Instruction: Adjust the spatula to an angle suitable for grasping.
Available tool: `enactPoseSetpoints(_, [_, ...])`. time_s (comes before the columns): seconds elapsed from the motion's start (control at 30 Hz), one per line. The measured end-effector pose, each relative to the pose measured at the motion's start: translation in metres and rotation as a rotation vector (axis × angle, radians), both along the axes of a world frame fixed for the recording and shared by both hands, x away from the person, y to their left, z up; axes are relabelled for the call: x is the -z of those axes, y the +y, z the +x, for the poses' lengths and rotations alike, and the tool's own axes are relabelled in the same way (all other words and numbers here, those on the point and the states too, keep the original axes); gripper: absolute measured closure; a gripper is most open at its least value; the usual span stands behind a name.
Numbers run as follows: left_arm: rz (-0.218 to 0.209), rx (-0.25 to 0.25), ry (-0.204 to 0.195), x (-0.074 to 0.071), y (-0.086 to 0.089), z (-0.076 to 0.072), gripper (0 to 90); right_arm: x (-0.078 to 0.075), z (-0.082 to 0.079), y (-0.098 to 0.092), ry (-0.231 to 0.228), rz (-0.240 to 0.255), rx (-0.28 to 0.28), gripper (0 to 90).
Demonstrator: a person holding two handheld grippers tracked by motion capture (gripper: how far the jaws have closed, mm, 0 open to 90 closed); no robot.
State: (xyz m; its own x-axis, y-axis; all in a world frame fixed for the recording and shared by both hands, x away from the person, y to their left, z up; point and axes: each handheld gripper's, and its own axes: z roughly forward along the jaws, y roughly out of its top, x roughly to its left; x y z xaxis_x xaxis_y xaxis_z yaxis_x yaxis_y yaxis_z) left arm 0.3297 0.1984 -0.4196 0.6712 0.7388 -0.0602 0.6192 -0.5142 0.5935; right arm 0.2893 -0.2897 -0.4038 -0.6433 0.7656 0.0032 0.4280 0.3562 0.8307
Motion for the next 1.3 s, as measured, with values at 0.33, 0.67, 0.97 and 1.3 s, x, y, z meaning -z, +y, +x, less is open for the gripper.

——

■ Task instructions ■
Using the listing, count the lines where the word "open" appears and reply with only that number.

■ Output for this task ■
3